### What you will do
Select every line below containing the word "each".

### Dataset excerpt
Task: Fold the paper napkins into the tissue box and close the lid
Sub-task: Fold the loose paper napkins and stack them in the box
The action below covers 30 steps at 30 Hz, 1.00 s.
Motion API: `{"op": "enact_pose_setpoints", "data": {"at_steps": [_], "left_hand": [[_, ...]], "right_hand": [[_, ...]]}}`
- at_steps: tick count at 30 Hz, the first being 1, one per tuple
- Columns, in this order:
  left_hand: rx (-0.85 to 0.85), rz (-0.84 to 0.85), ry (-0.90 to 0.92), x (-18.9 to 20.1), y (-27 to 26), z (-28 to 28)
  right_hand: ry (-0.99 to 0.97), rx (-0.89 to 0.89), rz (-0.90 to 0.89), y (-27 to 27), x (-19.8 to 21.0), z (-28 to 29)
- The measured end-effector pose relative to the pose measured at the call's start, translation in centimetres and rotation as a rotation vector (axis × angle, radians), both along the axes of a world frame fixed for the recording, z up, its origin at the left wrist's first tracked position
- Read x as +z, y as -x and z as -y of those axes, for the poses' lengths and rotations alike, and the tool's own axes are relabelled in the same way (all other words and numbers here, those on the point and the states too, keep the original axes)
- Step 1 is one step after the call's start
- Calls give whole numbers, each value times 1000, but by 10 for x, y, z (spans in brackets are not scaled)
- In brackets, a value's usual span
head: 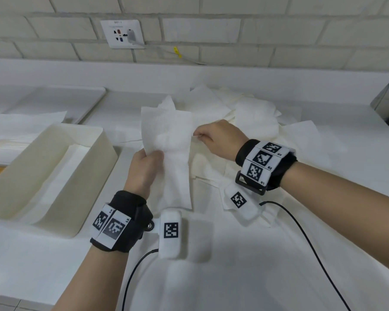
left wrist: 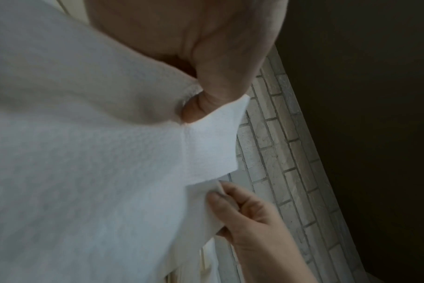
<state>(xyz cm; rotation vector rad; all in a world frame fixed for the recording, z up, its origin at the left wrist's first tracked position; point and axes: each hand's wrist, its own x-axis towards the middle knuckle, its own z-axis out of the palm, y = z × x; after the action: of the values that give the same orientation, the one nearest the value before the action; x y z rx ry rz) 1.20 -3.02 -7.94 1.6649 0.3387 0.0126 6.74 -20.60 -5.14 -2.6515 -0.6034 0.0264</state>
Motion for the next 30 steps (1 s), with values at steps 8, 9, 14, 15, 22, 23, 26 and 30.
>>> {"op": "enact_pose_setpoints", "data": {"at_steps": [8, 9, 14, 15, 22, 23, 26, 30], "left_hand": [[91, 54, 43, 1, -4, -9], [99, 58, 45, 1, -5, -10], [107, 71, 20, -2, -4, -14], [108, 73, 20, -3, -4, -14], [-41, 187, 70, 9, 8, -5], [-95, 214, 81, 12, 12, -2], [-206, 269, 131, 19, 20, 4], [-247, 278, 188, 22, 24, 7]], "right_hand": [[-444, -65, 98, 2, 35, 8], [-469, -70, 116, 1, 42, 10], [-781, 93, -91, 9, 73, 19], [-842, 147, -173, 13, 78, 21], [-967, 204, -244, 19, 86, 13], [-965, 183, -208, 17, 83, 11], [-989, 102, -139, 10, 72, 7], [-1008, 27, -165, 5, 61, 4]]}}
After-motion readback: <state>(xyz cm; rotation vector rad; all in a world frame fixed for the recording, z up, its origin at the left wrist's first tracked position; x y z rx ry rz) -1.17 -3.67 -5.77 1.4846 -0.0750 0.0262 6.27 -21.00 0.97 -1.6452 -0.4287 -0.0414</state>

### The answer
- Calls give whole numbers, each value times 1000, but by 10 for x, y, z (spans in brackets are not scaled)
<state>(xyz cm; rotation vector rad; all in a world frame fixed for the recording, z up, its origin at the left wrist's first tracked position; point and axes: each hand's wrist, its own x-axis towards the middle knuckle, its own z-axis out of the palm, y = z × x; after the action: of the values that give the same orientation, the one nearest the value before the action; x y z rx ry rz) 1.20 -3.02 -7.94 1.6649 0.3387 0.0126 6.74 -20.60 -5.14 -2.6515 -0.6034 0.0264</state>

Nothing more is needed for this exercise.